The task:
Go through the listing and copy each line with the string "wooden".

Extracted entries:

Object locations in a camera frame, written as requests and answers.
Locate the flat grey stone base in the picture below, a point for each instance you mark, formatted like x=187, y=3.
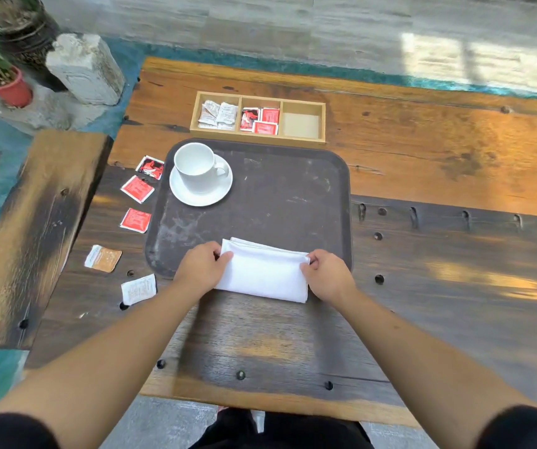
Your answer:
x=48, y=114

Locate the person's left forearm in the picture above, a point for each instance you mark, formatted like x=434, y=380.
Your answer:
x=100, y=374

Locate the person's right forearm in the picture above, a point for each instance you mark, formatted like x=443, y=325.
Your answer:
x=437, y=374

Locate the wooden table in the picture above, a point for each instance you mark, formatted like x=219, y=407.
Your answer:
x=437, y=154

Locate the white saucer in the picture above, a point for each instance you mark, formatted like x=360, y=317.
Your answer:
x=207, y=200

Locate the white cloth napkin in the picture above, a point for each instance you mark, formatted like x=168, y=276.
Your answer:
x=264, y=275

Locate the white teacup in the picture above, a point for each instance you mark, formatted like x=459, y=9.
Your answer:
x=196, y=168

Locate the black trousers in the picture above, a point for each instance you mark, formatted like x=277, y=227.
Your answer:
x=296, y=434

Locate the wooden bench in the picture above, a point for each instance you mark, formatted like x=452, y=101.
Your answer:
x=30, y=238

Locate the wooden compartment box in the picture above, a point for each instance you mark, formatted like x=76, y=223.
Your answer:
x=301, y=125

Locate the black shirt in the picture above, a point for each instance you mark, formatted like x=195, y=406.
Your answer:
x=526, y=430

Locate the person's right hand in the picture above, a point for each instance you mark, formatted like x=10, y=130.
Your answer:
x=329, y=280

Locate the dark brown tray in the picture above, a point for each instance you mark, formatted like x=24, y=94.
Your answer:
x=287, y=196

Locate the carved grey stone block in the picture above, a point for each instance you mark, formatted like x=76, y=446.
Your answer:
x=86, y=70

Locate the person's left hand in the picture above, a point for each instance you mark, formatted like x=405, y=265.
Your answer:
x=200, y=271

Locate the tall plant dark pot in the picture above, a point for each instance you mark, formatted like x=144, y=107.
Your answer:
x=25, y=28

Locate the green plant red pot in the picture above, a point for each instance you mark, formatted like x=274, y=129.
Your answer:
x=13, y=91

Task result:
Locate the wooden table in the picture above, a point for each instance you mark, formatted like x=219, y=407.
Locate the wooden bench in the picture above, a point for each instance you mark, formatted like x=452, y=101.
Locate the wooden compartment box in the picture above, a point for each instance you mark, formatted like x=76, y=223.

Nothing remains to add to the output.